▸ WORK TASK: Each record should be given back exactly, with none missing.

▸ GIVEN DATA:
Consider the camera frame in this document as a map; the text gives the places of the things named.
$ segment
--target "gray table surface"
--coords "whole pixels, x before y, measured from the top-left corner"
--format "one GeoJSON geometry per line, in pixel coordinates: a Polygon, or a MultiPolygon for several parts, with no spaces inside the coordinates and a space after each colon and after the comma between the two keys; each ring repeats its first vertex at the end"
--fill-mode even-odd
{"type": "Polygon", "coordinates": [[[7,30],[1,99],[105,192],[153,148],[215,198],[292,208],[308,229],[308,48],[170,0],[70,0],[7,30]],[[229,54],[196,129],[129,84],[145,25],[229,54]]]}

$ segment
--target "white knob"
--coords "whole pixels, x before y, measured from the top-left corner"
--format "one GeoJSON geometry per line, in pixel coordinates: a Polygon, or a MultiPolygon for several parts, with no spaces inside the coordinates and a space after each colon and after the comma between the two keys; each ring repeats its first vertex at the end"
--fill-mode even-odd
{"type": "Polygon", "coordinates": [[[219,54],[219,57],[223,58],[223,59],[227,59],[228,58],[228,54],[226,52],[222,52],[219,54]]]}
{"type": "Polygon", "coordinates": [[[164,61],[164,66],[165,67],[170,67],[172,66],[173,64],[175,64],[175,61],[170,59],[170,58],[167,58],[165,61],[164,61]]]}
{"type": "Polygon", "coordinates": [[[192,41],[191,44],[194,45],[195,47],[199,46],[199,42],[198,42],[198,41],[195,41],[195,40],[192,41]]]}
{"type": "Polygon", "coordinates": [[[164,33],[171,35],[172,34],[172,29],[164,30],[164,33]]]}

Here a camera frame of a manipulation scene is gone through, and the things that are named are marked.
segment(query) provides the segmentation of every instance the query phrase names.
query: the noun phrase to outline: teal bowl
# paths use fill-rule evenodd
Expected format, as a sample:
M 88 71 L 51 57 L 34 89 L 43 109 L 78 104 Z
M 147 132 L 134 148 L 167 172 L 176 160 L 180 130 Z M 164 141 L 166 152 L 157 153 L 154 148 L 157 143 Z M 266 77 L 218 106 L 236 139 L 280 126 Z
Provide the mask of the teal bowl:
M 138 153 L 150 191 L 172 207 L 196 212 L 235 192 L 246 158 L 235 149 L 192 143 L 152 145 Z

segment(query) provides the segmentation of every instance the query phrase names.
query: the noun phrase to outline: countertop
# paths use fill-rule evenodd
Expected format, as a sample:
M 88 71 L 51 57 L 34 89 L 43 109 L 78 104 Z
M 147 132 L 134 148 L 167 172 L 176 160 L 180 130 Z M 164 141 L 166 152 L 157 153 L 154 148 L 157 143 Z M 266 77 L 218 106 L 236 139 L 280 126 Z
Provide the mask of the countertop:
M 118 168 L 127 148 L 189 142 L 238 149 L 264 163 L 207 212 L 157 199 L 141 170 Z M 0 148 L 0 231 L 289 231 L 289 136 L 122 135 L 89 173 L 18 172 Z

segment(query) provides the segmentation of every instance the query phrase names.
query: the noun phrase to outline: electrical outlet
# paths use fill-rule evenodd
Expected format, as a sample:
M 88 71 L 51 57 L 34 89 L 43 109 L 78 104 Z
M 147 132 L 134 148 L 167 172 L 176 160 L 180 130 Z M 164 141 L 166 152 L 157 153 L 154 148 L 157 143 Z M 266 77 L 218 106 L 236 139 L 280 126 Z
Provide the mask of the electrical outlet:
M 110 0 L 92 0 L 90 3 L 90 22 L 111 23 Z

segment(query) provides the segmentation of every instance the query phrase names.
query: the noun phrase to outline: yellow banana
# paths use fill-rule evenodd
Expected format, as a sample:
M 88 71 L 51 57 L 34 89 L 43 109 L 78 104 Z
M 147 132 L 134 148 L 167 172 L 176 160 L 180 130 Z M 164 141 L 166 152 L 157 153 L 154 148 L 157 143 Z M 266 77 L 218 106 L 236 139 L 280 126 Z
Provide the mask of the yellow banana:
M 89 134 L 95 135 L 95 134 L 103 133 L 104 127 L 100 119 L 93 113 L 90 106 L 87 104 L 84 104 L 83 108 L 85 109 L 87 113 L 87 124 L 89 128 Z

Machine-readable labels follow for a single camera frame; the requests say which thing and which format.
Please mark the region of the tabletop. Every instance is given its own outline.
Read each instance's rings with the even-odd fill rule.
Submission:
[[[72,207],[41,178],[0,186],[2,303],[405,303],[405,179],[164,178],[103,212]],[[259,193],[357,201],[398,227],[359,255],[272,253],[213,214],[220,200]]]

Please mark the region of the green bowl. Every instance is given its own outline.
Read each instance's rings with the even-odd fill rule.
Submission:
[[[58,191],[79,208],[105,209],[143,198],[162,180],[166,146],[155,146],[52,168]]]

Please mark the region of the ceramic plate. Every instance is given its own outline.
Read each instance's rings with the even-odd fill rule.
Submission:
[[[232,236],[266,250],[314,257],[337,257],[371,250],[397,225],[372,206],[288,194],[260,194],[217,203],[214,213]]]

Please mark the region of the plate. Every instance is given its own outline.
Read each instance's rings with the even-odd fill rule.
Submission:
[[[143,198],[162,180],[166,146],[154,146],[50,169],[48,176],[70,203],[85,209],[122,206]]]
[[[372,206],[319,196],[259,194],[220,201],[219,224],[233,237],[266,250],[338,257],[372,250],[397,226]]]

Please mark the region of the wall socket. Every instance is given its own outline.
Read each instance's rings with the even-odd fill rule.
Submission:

▸ ANSWER SPACE:
Consider the camera frame in this document as a map; the text gives the places of the things named.
$ segment
--target "gray table surface"
--coords "whole pixels, x before y, measured from the top-left corner"
--format "one GeoJSON geometry per line, in pixel coordinates: a Polygon, or a MultiPolygon for several parts, with no spaces inside the coordinates and a space after each colon and after the comma between the two keys; each ring repeats its first vertex at the end"
--fill-mode even-odd
{"type": "Polygon", "coordinates": [[[7,30],[1,99],[105,192],[153,148],[215,198],[292,208],[308,229],[308,48],[170,0],[70,0],[7,30]],[[229,54],[196,129],[129,84],[145,25],[229,54]]]}

$ segment
--target "white knob"
--coords "whole pixels, x before y, measured from the top-left corner"
--format "one GeoJSON geometry per line, in pixel coordinates: a Polygon, or a MultiPolygon for several parts, with no spaces inside the coordinates and a space after each colon and after the comma between the two keys; each ring repeats its first vertex at the end"
--fill-mode even-odd
{"type": "Polygon", "coordinates": [[[219,54],[219,57],[223,58],[223,59],[227,59],[228,58],[228,54],[226,52],[222,52],[219,54]]]}
{"type": "Polygon", "coordinates": [[[164,61],[164,66],[165,67],[170,67],[172,66],[173,64],[175,64],[175,61],[170,59],[170,58],[167,58],[165,61],[164,61]]]}
{"type": "Polygon", "coordinates": [[[192,41],[191,44],[194,45],[195,47],[199,46],[199,42],[198,42],[198,41],[195,41],[195,40],[192,41]]]}
{"type": "Polygon", "coordinates": [[[164,33],[171,35],[172,34],[172,29],[164,30],[164,33]]]}

Here a camera frame of a manipulation scene is gone through, and the things that are named are marked.
segment(query) provides the segmentation of every instance the query phrase names.
query: the noun phrase to outline: teal bowl
# paths use fill-rule evenodd
Expected format, as a sample:
M 88 71 L 51 57 L 34 89 L 43 109 L 78 104 Z
M 147 132 L 134 148 L 167 172 L 176 160 L 180 130 Z M 164 141 L 166 152 L 157 153 L 154 148 L 157 143 Z M 266 77 L 218 106 L 236 139 L 280 126 Z
Provide the mask of the teal bowl:
M 138 153 L 150 191 L 172 207 L 196 212 L 235 192 L 246 158 L 235 149 L 192 143 L 152 145 Z

segment(query) provides the segmentation of every instance the query phrase names.
query: the noun phrase to outline: countertop
# paths use fill-rule evenodd
Expected format, as a sample:
M 88 71 L 51 57 L 34 89 L 43 109 L 78 104 Z
M 147 132 L 134 148 L 167 172 L 176 160 L 180 130 Z M 164 141 L 166 152 L 157 153 L 154 148 L 157 143 Z M 266 77 L 218 106 L 236 139 L 280 126 Z
Provide the mask of the countertop:
M 118 168 L 127 148 L 189 142 L 238 149 L 264 163 L 207 212 L 157 199 L 141 170 Z M 0 148 L 0 231 L 289 231 L 289 136 L 122 135 L 89 173 L 18 172 Z

segment(query) provides the segmentation of every instance the query phrase names.
query: the noun phrase to outline: electrical outlet
# paths use fill-rule evenodd
Expected format, as a sample:
M 88 71 L 51 57 L 34 89 L 43 109 L 78 104 Z
M 147 132 L 134 148 L 167 172 L 176 160 L 180 130 Z M 164 141 L 166 152 L 157 153 L 154 148 L 157 143 Z M 266 77 L 218 106 L 236 139 L 280 126 Z
Provide the mask of the electrical outlet:
M 110 0 L 92 0 L 90 3 L 90 22 L 111 23 Z

segment(query) provides the segmentation of every instance the query phrase names.
query: the noun phrase to outline: yellow banana
# paths use fill-rule evenodd
Expected format, as a sample:
M 88 71 L 51 57 L 34 89 L 43 109 L 78 104 Z
M 147 132 L 134 148 L 167 172 L 176 160 L 180 130 Z M 164 141 L 166 152 L 157 153 L 154 148 L 157 143 Z M 266 77 L 218 106 L 236 139 L 280 126 Z
Provide the mask of the yellow banana:
M 89 134 L 95 135 L 95 134 L 103 133 L 104 127 L 100 119 L 93 113 L 90 106 L 87 104 L 84 104 L 83 108 L 85 109 L 87 113 L 87 124 L 89 128 Z

Machine-readable labels follow for a single camera frame; the requests say which thing and which format.
Please mark the region of the tabletop. Every instance is given its own outline.
Read each instance's rings with the even-odd fill rule.
Submission:
[[[72,207],[41,178],[0,186],[2,303],[405,303],[405,179],[164,178],[103,212]],[[259,193],[357,201],[398,227],[359,255],[272,253],[213,214],[220,200]]]

Please mark the region of the green bowl. Every instance is given its own outline.
Read each instance's rings with the even-odd fill rule.
Submission:
[[[58,191],[79,208],[105,209],[143,198],[162,180],[166,146],[155,146],[52,168]]]

Please mark the region of the ceramic plate. Every instance is given its own outline.
Read each instance's rings with the even-odd fill rule.
Submission:
[[[232,236],[266,250],[314,257],[337,257],[371,250],[397,225],[372,206],[288,194],[260,194],[217,203],[214,213]]]

Please mark the region of the plate. Every instance is given its own outline.
Read each instance's rings with the even-odd fill rule.
Submission:
[[[143,198],[162,180],[166,146],[154,146],[50,169],[48,176],[70,203],[85,209],[122,206]]]
[[[372,206],[319,196],[259,194],[220,201],[219,224],[233,237],[266,250],[338,257],[372,250],[397,226]]]

Please mark the region of the wall socket. Every instance is given its own outline.
Read each instance's rings with the even-odd fill rule.
Submission:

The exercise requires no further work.